**Directions for this task**. Show every line of the data that contains the string "left".

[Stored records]

----

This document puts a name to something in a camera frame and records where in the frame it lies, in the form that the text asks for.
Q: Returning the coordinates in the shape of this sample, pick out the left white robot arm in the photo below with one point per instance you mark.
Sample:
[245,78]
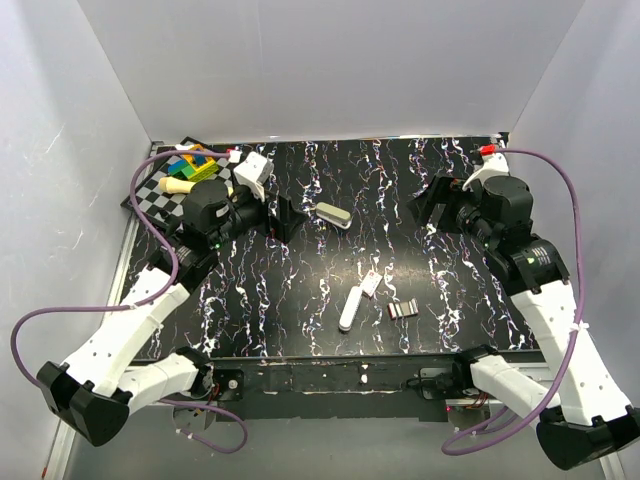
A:
[91,390]

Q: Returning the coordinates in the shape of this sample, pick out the colourful toy block stack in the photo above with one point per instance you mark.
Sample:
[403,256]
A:
[193,168]

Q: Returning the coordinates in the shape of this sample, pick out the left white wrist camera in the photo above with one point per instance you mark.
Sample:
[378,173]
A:
[252,172]

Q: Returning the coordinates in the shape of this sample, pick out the black white checkerboard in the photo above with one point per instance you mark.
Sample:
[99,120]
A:
[161,193]

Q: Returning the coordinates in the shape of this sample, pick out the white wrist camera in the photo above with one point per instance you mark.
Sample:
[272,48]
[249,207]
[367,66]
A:
[252,172]
[493,163]

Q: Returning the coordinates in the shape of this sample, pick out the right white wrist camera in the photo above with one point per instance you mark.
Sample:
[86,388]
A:
[493,163]

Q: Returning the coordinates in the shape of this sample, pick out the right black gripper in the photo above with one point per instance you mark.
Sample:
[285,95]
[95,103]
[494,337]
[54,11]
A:
[439,190]

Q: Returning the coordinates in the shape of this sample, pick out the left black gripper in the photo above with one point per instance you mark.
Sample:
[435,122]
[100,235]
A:
[285,225]

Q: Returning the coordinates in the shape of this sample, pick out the white stapler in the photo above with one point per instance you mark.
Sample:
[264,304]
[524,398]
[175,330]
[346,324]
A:
[350,309]

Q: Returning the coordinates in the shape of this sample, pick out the grey beige stapler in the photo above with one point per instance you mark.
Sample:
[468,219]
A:
[334,215]

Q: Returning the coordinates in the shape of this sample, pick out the white red staple box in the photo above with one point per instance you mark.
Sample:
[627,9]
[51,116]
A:
[370,283]

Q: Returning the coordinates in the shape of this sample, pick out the wooden cylinder peg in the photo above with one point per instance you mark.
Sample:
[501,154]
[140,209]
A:
[172,185]

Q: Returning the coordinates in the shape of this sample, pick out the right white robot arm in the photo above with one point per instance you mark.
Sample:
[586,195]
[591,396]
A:
[583,415]

----

**Answer for the task**.
Q: Returning the coordinates in the shape of this sample, pick out the left white robot arm in the photo below with one point per instance you mark.
Q: Returning the coordinates in the shape of this sample, pick out the left white wrist camera in the photo above with one point per instance you mark.
Q: Returning the coordinates in the shape of this sample, pick out the left black gripper in the photo above with one point per instance you mark.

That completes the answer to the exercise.